Life for the Muliagas in Auckland was good for the first few years. There was family nearby: three of Folole's brothers were in New Zealand.
Lopa got a job as a kitchen hand at the Centra Auckland Airport, earning $470 a week after tax, while Folole retrained in early childhood education at Auckland University, gaining a diploma.
She was one of the founders of the Congregational Christian Church childcare centre in Mangere, and loved her job. Her three eldest children were enrolled in one of Auckland's top state schools, Onehunga High. The couple applied several times for a Housing New Zealand home but were disqualified because their combined income was too high.
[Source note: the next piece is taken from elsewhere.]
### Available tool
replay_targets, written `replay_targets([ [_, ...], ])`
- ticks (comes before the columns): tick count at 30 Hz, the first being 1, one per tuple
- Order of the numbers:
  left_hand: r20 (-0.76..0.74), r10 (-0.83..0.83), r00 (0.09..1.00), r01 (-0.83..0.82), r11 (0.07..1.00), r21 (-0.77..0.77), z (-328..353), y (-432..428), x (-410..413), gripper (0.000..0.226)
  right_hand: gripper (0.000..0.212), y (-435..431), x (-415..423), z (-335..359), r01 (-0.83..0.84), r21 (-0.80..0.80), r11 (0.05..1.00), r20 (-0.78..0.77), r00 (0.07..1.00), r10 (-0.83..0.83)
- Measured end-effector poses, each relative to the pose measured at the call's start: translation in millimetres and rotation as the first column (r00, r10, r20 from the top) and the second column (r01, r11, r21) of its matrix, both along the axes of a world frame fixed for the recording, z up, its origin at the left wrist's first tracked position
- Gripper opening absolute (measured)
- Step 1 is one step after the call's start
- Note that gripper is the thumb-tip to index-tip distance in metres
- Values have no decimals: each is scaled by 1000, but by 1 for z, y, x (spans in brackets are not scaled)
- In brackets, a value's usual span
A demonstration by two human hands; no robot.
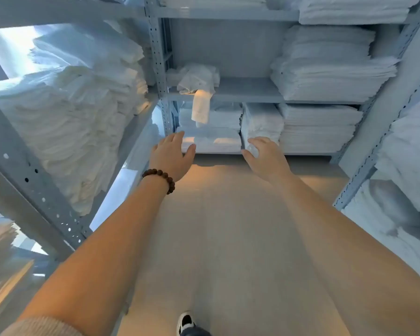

They ended up renting a basic brick home in Mangere Bridge, an expensive suburb in real estate terms, paying $290 a week, rising to $300, to a private landlord. They received a family benefit, but Lopa says money was always tight. They had about $100 a week to pay for food, petrol and bus fare for the children.
Folole's weight had ballooned again, and her health was suffering. She had heart and lung problems and by February this year, she was no longer able to sit on the mat and read to the children at the childcare centre. She reluctantly agreed to take three months off. Lopa had to cut back on his hours to help look after her and the children.
Folole didn't tell many people about her problems. "I didn't know she was sick," says Orita Sione, a school teacher in Apia and Folole's best friend.
But she confided in her sister, Suisala.
"I talked to Folole on the phone, and she told me to search for help, for traditional Samoan medicine," Suisala says.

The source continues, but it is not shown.